For instance, perplexity is an automated measure of fluency, though its effectiveness has been questioned in open-domain text generation. Perplexity was then measured using the infamous pre-trained GPT model.
In case of human annotation, annotators were asked to evaluate the fluency of each individual sample on a scale of 1-5, with 1 being “not fluent at all” and 5 being “very fluent”.
PPLM Models Manipulating Sentiment For Text Generation
Sentence samples in triplets are generated by baseline GPT-2, PPLM-Discrim POSITIVE, PPLM-Discrim NEGATIVE, and are conditioned on prefixes — the chicken and the country.
Each triplet is generated from the same random seed. The chicken is now out on the grill, and the city has released an image of a proposed development in the city of Portland’s West End.
The chicken was delicious – wonderfully moist, perfectly delicious, superbly fresh – and perfectly cooked, and the best part was the sauce.
The chickenpox epidemic may be over but the flu is about to get worse. The United States is facing one of the worst flu seasons on record and. [-]
The country’s largest indoor painting event! Come celebrate with a dazzling display of stunning outdoor murals, a stunning display of art…
The country’s top prison system is forcing prisoners to use a trash dump.
The prompts and sentiment analysis shows that this model can be used to plug in and play with the text. This can also be reversed engineered into detoxifying the language. However, this again is a slippery slope because controlling language is like controlling thought. The efforts to thwart the malicious nature of fake news can end up curbing freedom of speech altogether.
Be it the doctored image, videos or news, we only speak in terms of what can be done to stop the after-effects. Since the genie is out of the bottle, in case of GANs and GPT-2 models, the developers and experts need to work on formulating strategies that drive innovation without suppressing the idea itself.
Whenever a new idea like GPT-2 is introduced, its most extreme outcome is often highlighted. In the case of GPT-2, the uncanny way in which a model spun stories out of thin air, made many uncomfortable. People started to speculate about dire consequences such as fake news.
Machine learning practitioners have also stayed divided for a long time over the reliability of AI. This owes in some part to the black-box modelling.

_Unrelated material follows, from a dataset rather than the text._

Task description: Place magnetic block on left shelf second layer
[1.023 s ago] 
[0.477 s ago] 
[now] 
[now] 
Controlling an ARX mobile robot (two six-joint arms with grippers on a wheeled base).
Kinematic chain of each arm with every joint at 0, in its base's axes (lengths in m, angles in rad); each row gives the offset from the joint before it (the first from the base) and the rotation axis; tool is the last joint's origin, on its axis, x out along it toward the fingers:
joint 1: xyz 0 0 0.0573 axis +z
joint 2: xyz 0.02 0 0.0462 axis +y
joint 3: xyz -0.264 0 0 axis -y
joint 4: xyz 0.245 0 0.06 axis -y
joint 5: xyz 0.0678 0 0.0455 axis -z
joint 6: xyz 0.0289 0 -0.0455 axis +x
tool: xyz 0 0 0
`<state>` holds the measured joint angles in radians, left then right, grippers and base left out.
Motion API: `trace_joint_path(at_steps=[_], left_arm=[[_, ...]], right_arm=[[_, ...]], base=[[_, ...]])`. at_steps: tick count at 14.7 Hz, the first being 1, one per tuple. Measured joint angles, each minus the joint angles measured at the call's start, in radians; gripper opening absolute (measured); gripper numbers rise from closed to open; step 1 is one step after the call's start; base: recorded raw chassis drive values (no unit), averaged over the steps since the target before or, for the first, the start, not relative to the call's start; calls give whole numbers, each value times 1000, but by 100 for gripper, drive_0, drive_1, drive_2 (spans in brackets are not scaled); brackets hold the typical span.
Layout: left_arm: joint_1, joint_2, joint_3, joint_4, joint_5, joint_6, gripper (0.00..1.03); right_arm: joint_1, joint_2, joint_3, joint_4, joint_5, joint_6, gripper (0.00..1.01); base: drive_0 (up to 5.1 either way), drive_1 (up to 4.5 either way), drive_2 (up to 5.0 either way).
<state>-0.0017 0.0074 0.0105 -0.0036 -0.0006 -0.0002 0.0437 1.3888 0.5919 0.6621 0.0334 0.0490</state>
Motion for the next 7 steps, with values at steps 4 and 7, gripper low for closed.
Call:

Enabling Language Detoxification
The key takeaways from this work can be summarised as follows:
- A new approach, PPLM, is presented for controlled language generation.
- This model enables a flexible assembly of a large, pre-trained language model and a Bag of Words(BoW) or a small and easy-to-train discriminator.
- Achieves fine-grained control of attributes such as topics and sentiment.
- The simple mechanism shows the great capability of attribute control while retaining fluency, without retraining or fine-tuning the language model.
The authors believe that PPLMs can be easily adapted for language detoxification by plugging in a toxicity classifier as the attribute control model and update latent with the negative gradient.
By training a single layer classifier on the toxicity data from the Toxic Comment Classification Challenge, they show that PPLM-Discrim methods work well on both natural prompts and adversarial triggers.